Please report, as a bare number, how many lines below include the string "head".

===============

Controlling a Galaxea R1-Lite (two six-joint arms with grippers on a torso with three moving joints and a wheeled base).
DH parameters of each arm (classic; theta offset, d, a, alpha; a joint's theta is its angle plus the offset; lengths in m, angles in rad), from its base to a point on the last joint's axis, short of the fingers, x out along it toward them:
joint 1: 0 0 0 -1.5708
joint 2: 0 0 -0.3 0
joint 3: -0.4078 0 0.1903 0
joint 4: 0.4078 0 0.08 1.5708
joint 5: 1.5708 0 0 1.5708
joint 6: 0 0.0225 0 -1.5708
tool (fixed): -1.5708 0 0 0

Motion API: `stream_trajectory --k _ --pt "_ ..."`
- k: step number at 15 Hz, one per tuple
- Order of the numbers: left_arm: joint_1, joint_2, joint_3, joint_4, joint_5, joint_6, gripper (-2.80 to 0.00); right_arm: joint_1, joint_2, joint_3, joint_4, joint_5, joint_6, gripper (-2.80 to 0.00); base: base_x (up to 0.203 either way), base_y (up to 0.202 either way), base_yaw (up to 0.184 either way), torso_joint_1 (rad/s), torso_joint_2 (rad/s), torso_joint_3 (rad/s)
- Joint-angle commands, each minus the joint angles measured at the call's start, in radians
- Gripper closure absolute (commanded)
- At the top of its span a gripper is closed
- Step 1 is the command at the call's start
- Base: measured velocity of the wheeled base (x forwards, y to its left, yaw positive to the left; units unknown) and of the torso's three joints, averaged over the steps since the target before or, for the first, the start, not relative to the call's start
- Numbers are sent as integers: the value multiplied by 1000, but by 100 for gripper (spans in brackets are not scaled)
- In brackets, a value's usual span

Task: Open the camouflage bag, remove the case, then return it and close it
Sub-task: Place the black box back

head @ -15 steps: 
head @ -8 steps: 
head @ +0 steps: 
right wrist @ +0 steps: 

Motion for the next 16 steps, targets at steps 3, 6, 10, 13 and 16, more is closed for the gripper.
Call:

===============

■ FINISHED TASK ■
3